Con los votos de los legisladores de Cambiemos y el Frente Renovador, la Comisión Bicameral de Normas de Procedimiento para el Enjuiciamiento de Magistrados y Funcionarios aprobó el pedido de destitución del juez de Garantías Luis Carzoglio.

El magistrado saltó a la agenda pública cuando rechazó la detención de Pablo Moyano y denunció públicamente presiones por parte del Jefe de Fiscales de la gobernadora Vidal, Julio Conte Grand, quien filtró datos sobre su persona a medios nacionales, como Clarín y La Nación.   

El dictamen fue rechazado por el diputado de Unidad Ciudadana, Carlos “Cuto” Moreno, su par de PJ – Unidad y Renovación, Jorge Otermín y el senador Sergio Berni.

La Comisión aprobó las acusaciones por abuso de autoridad y violación de los deberes de funcionarios público, incompetencia o negligencia demostrada en el ejercicio de sus funciones, irregularidades en los procedimientos a su cargo, realización de actividades incompatibles con la dignidad y austeridad que el cargo judicial impone y parcialidad manifiesta. Una de las acusaciones la impulsa el justamente el titular de la Procuración, Conte Grand.

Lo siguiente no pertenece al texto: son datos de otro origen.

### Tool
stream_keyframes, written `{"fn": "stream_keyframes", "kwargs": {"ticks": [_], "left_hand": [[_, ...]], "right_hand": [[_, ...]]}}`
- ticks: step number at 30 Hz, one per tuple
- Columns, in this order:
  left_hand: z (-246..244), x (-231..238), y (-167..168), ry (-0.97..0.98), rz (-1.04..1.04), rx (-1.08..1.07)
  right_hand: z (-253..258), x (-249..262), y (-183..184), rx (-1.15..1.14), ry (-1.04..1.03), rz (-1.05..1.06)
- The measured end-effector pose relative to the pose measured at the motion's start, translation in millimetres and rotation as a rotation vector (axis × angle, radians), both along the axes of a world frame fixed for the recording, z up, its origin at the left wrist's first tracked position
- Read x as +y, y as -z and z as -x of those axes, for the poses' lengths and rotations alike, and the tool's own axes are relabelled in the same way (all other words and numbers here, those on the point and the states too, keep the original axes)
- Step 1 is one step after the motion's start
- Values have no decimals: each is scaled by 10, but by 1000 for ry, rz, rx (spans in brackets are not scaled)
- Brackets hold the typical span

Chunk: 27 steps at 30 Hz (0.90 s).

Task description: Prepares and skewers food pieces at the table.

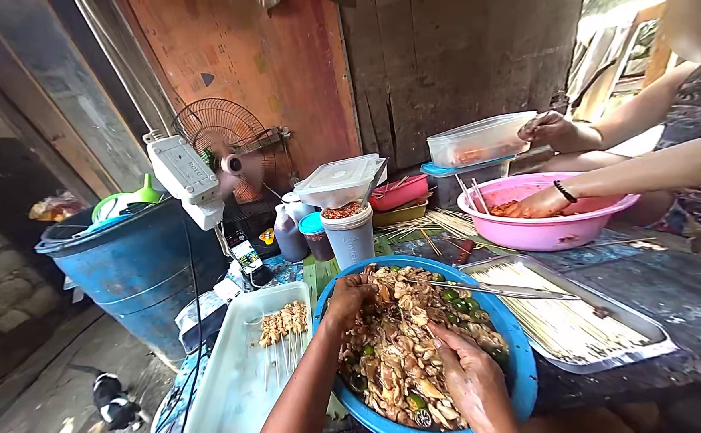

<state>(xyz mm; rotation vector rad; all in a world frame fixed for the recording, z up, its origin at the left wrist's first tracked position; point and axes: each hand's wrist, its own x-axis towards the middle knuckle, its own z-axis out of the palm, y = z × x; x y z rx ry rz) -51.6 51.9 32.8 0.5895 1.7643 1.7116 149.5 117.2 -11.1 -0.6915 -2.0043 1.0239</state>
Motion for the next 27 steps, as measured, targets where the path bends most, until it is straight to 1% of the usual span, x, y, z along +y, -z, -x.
{"fn": "stream_keyframes", "kwargs": {"ticks": [2, 4, 5, 6, 8, 9, 10, 12, 14, 17, 18, 20, 21, 23, 24, 25, 27], "left_hand": [[-6, -1, -38, -48, -43, -80], [-7, -3, -40, -71, -63, -96], [-6, -12, -32, -64, -36, -37], [-2, -28, -18, -35, 28, 87], [-24, -39, -31, 72, 248, 426], [-84, -22, -65, 126, 332, 542], [-168, 4, -95, 189, 353, 597], [-328, 89, -111, 349, 357, 638], [-424, 233, -78, 481, 470, 722], [-472, 396, -1, 544, 629, 797], [-450, 407, 10, 529, 627, 779], [-366, 380, 28, 458, 500, 665], [-331, 340, 40, 396, 385, 537], [-277, 266, 44, 254, 155, 194], [-241, 240, 33, 188, 74, 42], [-208, 217, 22, 125, 18, -60], [-141, 173, 3, 50, -56, -165]], "right_hand": [[-5, -10, -17, -25, -18, -8], [-8, -11, -14, -18, -12, -4], [-8, -11, -3, 10, 7, -1], [-9, -10, 10, 52, 35, -1], [-11, -2, 20, 152, 97, 8], [-15, 4, 21, 188, 123, 17], [-13, 7, 26, 212, 141, 33], [-13, 6, 34, 217, 142, 44], [-9, 6, 39, 209, 135, 27], [-16, 9, 25, 195, 136, 37], [-17, 6, 16, 195, 141, 50], [-13, 13, 15, 202, 152, 61], [-14, 16, 17, 196, 150, 60], [-19, 22, 30, 148, 110, 62], [-19, 23, 32, 112, 80, 63], [-18, 21, 27, 78, 54, 58], [-14, 7, 0, 19, 17, 25]]}}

A partir de ahora, el magistrado tiene un período para preparar su defensa y luego será el turno del Jury, encabezado por el titular la Suprema Corte bonaerense, Eduardo Pettigiani, para decidir en unos 15 días la apertura del Jury.

No es la primera vez que el oficialismo avanza sobre aquellos jueces incómodos para su plan de ajuste. En agosto del año pasado, Cambiemos avanzó en la destitución del Juez Contencioso Administrativo 1 de La Plata, Luis Arias, un magistrado que falló en contra de los aumentos de tarifas del gobierno y a favor de los derechos a huelga de los trabajadores.

En ese entonces, la Comisión Provincial por la Memoria y la Asociación Judicial Bonaerense repudió la destitución. “El proceso duró apenas 10 días y estuvo marcado por profundas inconsistencias en las acusaciones y ausencia de pruebas” sostuvieron y denunciaron que “la destitución es un mensaje y se inscribe en una preocupante estrategia de disciplinamiento político que constituye un duro golpe a la independencia judicial”.